- [Aim of the task]: Only the lines from the one containing "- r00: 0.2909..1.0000" through the one containing "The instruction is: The" should be printed, exactly as they appear below, with both ends included.

- [Input for this task]:

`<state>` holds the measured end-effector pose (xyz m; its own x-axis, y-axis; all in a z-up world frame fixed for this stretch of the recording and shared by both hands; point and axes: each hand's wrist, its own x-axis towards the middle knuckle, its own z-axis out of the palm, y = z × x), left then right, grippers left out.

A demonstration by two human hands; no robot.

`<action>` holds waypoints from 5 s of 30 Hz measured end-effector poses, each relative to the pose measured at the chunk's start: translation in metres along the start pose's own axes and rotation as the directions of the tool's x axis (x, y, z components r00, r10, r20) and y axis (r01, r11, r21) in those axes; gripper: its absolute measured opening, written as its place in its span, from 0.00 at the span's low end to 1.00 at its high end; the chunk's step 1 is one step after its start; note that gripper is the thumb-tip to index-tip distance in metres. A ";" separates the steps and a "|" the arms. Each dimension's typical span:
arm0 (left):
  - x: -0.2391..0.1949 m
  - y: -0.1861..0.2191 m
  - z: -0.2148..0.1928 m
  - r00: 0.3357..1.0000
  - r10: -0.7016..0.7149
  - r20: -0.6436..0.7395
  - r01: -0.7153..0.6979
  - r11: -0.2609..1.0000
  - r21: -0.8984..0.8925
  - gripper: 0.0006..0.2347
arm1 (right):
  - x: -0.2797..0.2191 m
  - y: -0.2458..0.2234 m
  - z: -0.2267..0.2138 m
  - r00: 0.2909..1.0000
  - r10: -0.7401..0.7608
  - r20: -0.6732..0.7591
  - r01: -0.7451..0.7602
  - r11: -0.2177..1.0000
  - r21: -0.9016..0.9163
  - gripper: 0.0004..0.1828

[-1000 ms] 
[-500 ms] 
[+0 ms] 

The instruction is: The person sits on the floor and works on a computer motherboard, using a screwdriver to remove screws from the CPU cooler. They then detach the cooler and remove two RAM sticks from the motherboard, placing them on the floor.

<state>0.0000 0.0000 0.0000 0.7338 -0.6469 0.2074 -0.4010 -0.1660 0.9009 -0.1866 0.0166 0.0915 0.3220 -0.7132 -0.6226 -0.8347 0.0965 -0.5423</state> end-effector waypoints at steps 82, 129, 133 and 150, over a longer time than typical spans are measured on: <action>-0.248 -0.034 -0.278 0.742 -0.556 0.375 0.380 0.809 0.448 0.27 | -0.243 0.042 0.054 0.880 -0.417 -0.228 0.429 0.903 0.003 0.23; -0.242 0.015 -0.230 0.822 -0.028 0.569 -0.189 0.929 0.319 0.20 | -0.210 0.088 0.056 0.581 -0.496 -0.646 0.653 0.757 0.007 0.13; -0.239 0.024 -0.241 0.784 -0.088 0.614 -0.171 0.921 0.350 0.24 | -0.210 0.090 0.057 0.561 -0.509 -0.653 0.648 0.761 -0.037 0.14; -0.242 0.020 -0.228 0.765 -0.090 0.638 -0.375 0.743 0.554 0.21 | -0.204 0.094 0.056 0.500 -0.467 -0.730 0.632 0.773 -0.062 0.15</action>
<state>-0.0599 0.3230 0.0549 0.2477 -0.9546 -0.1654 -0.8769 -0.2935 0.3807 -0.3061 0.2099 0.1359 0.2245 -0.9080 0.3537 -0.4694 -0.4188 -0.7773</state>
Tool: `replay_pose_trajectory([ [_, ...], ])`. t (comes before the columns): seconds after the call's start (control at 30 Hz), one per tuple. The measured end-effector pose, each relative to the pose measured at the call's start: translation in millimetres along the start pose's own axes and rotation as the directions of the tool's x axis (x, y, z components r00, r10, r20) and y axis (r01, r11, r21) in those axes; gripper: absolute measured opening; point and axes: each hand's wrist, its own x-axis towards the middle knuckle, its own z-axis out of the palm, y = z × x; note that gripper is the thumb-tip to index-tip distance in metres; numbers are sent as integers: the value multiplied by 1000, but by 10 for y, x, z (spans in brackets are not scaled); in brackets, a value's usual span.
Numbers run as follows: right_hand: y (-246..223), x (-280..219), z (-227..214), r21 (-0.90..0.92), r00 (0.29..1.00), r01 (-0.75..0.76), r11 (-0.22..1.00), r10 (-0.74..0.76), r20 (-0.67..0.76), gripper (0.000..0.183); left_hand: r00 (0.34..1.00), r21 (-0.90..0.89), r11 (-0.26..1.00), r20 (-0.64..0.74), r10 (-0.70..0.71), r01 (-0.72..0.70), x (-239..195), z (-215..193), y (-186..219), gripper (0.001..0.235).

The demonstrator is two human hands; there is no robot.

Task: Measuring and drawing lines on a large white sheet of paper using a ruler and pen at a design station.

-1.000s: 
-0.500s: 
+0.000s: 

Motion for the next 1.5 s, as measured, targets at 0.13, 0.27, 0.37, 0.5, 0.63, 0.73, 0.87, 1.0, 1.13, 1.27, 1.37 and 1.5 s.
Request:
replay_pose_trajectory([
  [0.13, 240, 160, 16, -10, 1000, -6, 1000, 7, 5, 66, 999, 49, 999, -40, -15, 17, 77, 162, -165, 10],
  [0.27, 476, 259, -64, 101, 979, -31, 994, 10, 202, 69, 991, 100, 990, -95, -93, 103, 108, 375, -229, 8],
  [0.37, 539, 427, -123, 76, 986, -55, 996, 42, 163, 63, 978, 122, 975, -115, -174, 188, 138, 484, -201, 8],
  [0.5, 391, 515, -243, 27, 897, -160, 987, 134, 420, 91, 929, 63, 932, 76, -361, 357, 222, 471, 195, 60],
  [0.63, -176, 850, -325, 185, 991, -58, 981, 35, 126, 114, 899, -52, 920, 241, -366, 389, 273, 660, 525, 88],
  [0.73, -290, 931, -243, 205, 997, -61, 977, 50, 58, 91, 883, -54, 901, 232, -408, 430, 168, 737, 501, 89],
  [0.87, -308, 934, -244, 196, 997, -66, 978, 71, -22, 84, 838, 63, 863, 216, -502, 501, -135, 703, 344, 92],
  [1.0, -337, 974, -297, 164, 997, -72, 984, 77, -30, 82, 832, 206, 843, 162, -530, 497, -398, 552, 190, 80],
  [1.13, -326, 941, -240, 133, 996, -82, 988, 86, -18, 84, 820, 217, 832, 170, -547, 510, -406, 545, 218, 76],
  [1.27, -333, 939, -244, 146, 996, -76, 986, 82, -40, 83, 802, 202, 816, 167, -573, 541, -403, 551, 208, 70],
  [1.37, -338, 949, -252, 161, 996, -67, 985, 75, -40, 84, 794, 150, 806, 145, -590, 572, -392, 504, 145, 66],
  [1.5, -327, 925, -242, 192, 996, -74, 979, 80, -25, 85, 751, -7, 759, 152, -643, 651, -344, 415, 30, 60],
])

- [Reply to the exercise]:
  - r00: 0.2909..1.0000
  - r10: -0.7401..0.7608
  - r20: -0.6732..0.7591
  - r01: -0.7451..0.7602
  - r11: -0.2177..1.0000
  - r21: -0.9016..0.9163
  - gripper: 0.0004..0.1828

[-1000 ms] 
[-500 ms] 
[+0 ms] 

The instruction is: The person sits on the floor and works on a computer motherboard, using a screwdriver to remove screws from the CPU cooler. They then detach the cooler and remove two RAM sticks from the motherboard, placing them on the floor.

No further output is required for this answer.